Saved data entries:
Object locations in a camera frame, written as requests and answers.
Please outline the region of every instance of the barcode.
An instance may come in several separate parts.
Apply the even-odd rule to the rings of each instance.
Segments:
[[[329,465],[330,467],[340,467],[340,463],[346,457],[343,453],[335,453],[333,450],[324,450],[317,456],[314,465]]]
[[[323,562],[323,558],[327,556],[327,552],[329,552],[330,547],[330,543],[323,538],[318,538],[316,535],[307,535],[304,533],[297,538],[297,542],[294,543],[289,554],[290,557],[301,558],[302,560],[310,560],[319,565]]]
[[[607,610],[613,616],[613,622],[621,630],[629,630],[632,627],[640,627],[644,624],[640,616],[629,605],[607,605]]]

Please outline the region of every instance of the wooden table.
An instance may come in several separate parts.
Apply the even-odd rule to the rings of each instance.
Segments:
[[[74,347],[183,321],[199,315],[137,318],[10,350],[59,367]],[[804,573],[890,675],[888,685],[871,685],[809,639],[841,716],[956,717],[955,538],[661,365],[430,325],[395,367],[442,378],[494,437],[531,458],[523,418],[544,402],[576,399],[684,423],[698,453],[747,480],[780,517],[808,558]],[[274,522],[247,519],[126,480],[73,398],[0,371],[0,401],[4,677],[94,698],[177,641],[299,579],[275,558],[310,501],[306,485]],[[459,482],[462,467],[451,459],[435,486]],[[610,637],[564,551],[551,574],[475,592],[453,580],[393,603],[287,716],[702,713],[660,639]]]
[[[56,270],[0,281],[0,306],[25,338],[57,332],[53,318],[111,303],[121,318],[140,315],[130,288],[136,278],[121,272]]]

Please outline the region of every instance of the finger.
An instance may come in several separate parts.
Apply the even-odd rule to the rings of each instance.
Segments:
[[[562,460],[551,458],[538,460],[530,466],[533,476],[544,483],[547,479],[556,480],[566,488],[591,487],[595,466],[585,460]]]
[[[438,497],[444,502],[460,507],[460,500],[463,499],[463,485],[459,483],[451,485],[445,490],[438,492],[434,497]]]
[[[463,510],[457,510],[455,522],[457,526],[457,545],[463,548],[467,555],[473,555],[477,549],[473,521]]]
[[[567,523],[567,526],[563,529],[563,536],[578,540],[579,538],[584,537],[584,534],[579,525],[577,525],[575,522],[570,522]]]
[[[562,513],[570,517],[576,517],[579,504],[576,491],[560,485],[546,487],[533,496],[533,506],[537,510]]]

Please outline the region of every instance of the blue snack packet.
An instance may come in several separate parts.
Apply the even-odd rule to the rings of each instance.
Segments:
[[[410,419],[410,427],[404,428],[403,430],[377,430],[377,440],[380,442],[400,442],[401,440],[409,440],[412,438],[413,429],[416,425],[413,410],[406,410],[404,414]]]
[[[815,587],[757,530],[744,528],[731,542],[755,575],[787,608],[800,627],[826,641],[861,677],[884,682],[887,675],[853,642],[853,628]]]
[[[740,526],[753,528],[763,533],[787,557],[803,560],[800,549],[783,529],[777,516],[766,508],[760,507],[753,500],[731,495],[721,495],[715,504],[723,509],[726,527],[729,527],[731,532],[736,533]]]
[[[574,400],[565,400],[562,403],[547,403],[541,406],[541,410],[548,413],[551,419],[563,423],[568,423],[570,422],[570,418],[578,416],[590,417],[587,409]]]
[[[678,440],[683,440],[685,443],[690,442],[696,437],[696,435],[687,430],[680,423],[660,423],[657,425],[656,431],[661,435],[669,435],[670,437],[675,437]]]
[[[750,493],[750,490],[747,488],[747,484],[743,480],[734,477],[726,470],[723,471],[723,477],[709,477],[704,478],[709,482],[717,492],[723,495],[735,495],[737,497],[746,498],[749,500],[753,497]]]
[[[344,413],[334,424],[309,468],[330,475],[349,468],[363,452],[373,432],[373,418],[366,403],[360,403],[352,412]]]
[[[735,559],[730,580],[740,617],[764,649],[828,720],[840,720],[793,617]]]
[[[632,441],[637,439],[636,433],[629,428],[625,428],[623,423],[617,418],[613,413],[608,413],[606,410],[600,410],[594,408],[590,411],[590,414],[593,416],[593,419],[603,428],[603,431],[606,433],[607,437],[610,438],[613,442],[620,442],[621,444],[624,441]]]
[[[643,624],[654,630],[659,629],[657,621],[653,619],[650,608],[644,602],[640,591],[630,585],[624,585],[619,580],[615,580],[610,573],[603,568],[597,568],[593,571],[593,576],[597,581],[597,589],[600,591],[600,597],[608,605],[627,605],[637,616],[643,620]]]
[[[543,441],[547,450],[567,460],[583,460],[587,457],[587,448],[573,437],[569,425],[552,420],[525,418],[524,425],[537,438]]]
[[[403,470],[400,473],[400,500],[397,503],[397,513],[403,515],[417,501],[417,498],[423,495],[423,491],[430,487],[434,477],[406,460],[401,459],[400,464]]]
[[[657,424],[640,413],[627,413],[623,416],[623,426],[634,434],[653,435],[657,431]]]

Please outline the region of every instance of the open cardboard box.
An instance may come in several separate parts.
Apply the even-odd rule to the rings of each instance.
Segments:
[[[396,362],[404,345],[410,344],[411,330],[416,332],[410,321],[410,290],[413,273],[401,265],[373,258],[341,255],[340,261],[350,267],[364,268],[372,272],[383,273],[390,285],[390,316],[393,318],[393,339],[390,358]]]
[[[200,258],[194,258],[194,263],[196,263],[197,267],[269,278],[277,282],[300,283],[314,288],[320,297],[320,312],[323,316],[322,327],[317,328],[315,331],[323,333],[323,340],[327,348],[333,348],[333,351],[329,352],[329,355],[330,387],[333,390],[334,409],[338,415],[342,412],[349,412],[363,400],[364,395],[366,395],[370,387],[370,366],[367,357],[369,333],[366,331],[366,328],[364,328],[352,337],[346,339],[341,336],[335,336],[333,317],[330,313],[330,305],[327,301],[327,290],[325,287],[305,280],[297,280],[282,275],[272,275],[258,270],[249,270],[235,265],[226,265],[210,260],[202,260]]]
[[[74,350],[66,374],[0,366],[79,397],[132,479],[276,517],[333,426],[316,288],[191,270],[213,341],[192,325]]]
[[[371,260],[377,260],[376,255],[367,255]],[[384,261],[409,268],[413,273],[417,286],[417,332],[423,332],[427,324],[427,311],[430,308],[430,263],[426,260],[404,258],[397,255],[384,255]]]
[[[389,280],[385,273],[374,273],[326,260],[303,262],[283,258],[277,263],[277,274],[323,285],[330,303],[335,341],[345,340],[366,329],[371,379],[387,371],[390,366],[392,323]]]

*WHAT TO WORK ON:*
Please copy each line of the records above in which the word "region" can be found.

*RESPONSE:*
Please outline the region of every instance of the barcode.
Please outline the region of every instance of the wooden table.
Please outline the region of every instance of the finger.
Please outline the region of every instance of the blue snack packet.
Please outline the region of every instance of the open cardboard box.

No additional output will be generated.